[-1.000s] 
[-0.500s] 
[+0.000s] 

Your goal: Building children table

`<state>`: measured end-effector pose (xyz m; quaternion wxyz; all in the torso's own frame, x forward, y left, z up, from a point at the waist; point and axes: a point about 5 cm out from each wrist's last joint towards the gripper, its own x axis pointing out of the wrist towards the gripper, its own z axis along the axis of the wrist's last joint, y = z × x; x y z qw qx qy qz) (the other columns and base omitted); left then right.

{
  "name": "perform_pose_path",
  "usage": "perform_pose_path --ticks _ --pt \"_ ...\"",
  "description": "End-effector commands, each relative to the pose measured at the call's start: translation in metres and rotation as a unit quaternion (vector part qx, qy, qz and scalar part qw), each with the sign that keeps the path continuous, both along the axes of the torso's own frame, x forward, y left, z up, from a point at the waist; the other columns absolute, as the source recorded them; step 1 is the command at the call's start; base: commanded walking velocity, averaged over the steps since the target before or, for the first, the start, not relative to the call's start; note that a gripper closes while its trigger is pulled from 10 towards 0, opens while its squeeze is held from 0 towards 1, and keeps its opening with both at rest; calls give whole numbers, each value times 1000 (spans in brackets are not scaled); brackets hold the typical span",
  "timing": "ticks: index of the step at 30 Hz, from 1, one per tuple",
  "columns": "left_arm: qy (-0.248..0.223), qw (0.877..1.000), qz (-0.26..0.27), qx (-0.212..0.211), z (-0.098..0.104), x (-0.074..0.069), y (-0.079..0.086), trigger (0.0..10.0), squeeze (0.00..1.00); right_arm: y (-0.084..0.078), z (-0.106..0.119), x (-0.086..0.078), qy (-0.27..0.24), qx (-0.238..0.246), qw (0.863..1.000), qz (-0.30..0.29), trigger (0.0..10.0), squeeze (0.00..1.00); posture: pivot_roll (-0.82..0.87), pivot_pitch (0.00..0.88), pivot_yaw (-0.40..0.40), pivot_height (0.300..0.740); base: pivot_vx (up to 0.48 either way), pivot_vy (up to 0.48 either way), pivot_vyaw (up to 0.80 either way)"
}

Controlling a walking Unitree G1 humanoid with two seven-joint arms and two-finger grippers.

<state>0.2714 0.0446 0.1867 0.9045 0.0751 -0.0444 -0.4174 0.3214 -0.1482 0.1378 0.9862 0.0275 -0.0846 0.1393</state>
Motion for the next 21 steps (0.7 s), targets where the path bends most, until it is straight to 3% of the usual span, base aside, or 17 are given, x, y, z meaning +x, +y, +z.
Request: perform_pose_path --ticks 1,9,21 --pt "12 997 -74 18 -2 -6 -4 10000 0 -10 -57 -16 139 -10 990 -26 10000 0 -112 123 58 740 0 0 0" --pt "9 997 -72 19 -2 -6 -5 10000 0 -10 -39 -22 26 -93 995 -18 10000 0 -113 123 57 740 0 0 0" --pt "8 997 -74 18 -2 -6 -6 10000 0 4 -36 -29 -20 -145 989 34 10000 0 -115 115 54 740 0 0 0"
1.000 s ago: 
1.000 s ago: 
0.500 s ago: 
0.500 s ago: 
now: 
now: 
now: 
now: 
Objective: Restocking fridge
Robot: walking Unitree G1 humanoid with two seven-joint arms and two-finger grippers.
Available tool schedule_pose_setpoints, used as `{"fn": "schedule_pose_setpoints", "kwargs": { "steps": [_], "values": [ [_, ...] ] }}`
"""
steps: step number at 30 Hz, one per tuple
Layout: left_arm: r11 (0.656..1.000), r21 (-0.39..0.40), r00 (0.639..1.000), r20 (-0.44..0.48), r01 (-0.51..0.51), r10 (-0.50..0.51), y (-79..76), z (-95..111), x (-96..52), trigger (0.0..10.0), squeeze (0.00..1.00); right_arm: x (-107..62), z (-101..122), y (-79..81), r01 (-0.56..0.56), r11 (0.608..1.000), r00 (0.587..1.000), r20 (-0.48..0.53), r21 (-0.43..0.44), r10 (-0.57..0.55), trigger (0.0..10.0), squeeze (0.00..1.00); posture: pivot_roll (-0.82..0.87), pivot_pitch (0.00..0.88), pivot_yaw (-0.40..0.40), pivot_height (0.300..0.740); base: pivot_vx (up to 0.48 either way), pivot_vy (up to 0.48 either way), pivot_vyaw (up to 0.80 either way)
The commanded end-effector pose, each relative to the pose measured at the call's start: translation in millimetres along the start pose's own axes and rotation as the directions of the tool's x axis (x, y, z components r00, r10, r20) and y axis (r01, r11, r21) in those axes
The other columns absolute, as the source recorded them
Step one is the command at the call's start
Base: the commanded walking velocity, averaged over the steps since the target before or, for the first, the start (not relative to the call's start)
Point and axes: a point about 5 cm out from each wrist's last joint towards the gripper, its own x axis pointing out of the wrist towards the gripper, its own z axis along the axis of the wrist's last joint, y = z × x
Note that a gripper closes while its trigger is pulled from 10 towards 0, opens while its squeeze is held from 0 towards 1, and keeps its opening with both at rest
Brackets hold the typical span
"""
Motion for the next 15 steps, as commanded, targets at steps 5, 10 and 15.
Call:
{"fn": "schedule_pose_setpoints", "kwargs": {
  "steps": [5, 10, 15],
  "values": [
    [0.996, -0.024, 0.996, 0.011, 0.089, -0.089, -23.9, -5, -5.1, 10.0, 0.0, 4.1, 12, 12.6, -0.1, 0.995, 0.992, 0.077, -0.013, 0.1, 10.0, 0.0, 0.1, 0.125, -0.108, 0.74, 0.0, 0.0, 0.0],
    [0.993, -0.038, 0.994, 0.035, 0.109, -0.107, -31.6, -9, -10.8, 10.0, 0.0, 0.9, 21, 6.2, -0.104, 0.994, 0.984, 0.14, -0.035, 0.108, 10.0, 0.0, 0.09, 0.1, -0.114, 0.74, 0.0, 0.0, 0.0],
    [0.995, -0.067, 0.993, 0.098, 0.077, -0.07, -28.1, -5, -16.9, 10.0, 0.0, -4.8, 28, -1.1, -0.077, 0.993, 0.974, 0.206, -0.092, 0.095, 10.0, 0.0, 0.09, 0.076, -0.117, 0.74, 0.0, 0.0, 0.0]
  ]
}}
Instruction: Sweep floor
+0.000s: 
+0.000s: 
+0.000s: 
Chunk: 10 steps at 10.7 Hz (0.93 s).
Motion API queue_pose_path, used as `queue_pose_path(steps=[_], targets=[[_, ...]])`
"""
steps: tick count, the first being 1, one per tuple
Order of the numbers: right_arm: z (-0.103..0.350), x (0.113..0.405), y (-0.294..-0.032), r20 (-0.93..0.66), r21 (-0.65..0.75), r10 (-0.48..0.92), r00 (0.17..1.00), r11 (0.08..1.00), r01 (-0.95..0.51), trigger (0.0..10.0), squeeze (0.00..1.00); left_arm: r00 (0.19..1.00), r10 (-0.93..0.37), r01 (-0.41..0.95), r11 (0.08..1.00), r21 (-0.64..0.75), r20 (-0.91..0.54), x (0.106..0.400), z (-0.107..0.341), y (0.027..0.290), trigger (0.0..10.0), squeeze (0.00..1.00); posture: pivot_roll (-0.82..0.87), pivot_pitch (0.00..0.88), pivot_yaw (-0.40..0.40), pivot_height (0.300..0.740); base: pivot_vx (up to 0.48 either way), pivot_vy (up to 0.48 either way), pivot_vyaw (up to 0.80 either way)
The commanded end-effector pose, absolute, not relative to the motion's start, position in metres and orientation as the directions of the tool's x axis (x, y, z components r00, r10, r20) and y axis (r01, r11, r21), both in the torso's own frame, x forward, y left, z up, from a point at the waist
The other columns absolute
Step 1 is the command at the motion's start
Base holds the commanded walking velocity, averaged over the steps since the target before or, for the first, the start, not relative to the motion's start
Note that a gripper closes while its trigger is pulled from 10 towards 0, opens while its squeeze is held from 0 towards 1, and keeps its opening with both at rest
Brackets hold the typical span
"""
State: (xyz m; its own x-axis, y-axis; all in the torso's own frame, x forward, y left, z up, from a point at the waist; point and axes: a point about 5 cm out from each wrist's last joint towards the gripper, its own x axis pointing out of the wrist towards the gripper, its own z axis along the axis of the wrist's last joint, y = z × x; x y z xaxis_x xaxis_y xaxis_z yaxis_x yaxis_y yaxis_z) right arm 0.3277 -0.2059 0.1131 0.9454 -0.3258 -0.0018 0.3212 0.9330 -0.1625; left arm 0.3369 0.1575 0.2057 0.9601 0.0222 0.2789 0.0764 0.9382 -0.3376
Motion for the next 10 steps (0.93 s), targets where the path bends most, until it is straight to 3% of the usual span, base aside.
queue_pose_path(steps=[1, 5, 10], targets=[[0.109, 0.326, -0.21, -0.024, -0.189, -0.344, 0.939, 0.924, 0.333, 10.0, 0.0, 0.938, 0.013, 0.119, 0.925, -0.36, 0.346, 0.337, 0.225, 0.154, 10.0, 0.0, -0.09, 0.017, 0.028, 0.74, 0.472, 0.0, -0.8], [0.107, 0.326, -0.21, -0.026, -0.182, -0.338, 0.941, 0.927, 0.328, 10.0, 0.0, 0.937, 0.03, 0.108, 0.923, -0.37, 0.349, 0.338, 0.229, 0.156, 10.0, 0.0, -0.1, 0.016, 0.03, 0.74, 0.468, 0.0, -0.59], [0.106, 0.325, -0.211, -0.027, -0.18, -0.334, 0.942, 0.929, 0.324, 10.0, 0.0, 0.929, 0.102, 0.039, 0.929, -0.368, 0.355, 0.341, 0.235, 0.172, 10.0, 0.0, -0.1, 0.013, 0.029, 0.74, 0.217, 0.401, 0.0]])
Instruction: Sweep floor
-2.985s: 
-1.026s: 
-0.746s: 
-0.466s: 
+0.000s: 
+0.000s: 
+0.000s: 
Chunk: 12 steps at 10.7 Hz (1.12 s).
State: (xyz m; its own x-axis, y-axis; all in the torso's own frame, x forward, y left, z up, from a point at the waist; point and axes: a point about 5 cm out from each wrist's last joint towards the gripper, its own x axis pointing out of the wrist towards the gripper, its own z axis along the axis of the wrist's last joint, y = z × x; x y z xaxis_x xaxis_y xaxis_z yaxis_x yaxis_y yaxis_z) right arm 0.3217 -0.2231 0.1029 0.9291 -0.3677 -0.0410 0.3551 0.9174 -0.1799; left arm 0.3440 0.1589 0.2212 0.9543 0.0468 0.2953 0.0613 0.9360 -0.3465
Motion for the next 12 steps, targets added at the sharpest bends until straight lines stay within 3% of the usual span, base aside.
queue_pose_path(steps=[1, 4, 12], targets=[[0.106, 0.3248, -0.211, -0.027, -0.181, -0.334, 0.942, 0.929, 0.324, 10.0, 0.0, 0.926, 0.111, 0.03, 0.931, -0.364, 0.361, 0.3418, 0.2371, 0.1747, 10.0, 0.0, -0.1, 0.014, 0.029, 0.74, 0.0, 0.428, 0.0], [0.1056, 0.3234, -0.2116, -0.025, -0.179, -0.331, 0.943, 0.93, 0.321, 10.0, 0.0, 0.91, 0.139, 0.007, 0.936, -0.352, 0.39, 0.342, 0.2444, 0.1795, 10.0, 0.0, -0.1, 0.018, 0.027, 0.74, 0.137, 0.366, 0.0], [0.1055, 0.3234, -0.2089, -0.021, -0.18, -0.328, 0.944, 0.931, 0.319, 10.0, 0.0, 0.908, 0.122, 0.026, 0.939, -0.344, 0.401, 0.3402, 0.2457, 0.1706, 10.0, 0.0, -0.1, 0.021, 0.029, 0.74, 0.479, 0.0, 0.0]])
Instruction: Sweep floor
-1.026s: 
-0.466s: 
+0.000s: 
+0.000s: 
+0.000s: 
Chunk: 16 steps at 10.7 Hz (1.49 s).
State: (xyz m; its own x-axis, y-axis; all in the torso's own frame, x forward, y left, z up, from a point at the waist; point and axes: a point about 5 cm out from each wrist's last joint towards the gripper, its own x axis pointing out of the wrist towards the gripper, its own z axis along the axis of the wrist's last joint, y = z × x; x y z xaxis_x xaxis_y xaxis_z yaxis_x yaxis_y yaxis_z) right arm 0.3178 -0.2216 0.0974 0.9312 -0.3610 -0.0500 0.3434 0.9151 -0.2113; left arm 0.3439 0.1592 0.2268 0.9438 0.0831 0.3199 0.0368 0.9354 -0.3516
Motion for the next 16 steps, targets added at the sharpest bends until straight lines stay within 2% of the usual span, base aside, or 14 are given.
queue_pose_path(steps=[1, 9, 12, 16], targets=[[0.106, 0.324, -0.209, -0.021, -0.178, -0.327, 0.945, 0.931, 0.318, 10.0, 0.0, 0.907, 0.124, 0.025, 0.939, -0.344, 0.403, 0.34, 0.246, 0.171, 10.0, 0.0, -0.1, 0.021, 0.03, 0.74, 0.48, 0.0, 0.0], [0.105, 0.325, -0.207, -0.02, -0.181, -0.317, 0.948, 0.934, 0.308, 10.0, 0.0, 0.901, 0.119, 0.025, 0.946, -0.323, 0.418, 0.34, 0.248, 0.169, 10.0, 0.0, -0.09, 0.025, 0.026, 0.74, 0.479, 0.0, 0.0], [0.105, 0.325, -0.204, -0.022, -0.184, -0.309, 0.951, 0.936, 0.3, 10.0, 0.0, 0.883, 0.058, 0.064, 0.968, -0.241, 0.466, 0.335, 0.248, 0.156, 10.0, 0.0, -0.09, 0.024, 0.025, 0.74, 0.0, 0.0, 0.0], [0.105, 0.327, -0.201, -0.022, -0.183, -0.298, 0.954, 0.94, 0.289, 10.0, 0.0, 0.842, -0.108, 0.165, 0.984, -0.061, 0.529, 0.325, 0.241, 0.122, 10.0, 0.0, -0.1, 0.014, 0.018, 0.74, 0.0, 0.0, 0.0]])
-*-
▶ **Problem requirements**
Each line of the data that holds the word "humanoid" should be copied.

▶ **Your response**
Controlling a walking Unitree G1 humanoid with two seven-joint arms and two-finger grippers.
Robot: walking Unitree G1 humanoid with two seven-joint arms and two-finger grippers.

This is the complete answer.